You are not overreacting not in the least.
_Posted via Mobile Device_


----------



## 2nd_t!me iz_best (Feb 28, 2011)

said it once, i'll say it again...
face book is evil and Mark Elliot Zuckerberg IS the devil.


----------



## KittyKat (May 11, 2008)

Just my opinion (because I'm was going thru what you are going thru). 
Sit her down and talk about it. Tell her there is no need for her to be defensive. That you are feeling a little insecure because after nearly 2 decades together, you can't understand why she would want to reunite with her ex.

Now, don't get me wrong. She has every right to choose who she wants to be friends with. But she doesn't have the right to start an emotional affair (I'm guessing he lives far away).

She is riding the fence on this. Personally, if my spouse was in a relationship that bothered me and I spoke to her about it and she refused, there is a BIG problem. (again, I just went thru this)

Good luck


----------



## Chaparral (Jul 17, 2011)

Its a simple matter of respect. She may not get it yet but she either respects you or not.

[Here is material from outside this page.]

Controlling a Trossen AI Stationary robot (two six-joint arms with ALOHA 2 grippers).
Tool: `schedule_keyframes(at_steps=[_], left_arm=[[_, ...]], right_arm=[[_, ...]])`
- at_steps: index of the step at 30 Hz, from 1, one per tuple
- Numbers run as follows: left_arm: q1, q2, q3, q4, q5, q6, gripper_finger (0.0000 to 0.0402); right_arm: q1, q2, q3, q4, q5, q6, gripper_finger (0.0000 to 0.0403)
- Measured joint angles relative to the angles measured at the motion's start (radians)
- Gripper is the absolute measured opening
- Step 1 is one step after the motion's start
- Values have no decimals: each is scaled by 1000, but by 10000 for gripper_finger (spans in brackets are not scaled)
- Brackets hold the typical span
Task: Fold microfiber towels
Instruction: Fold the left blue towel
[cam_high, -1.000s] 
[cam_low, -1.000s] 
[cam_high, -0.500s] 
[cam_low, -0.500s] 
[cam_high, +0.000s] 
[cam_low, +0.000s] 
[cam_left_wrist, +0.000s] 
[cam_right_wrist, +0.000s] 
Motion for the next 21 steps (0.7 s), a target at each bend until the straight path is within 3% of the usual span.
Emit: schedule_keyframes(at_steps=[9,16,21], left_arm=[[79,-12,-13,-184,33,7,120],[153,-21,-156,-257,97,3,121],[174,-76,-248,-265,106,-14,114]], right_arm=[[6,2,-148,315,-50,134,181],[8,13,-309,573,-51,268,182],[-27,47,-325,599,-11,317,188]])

If she refuses to block him you may have to reopen your facebook acct and start friending every woman you can think of. Tell her you have to have a backup plan.


----------



## jjj (Jan 17, 2012)

I left last night after our fight and stayed at a hotel and came straight to work. Im a firefighter so I work for 24 hours. So I wont have to deal with it until tomorrow. But I wrote her an email expressing my feelings. Not accussing just trying to let her see the while thing through my eyes. I wrote the email because I'm too upset to talk and know Im gonna say something I will be apologizing for later. And still no reply. 7 years ago I started talking to another woman and it turned into an emotional affair and I was straight with her and we went to counselling and I have made every attempt over the last 7 years to make things better. She is the only girl I have been with so its the grass is greener on the other side. Not to make excuses because what I did was wrong. But she started throwning that in my face last night and when I saw in the history his page I also saw where she looked aat hers a lot. I just dont want her to think that its a get out of jail free card. I known I hurt her and because of that I'm terrified shes gonna get back at me. I dont know how to handle any of this right now.


----------



## jjj (Jan 17, 2012)

In a pissed of rage last night after I left I got into her account and accepted her friend request from him and then saw this morning that she blocked him. I hate being like this. I am normally calm and very easy going and all of this is bringing a side of me out that I hate. I just feel really disrespected because I can truley say I do everything for my family and give her everything she asks for. New car done, New kitchen, Done new house no problem. And I'm able to do this because Im a firefighter and own a business. Thats when I lost it because I plowed snow for 18 hours came home and slept for 1 hour then went to fire and ran all day and got 3 hours of sleep that night then when I came home she went out to dinner with her girlfriends and thats when I saw the history and saw that she was looking at his page when I was out working on no sleep and busting my butt to provide for the family.


----------



## married virgin (Jan 17, 2012)

I think you should talk to her and explain to her your feelings about the situation. If you are worried about starting a big argument then maybe you should try talking to her in a neutral setting so that emotions cannot get in the way of the real topic at hand. It seems like your wife has some sort of attachment to this other man and you are absolutely right to want to talk to her about. I would not suggest trying to get even but instead make her understand your point of view.


----------



## Entropy3000 (May 11, 2011)

Boundaries. EX lovers are forever an issue. They need to be treated as NC forever.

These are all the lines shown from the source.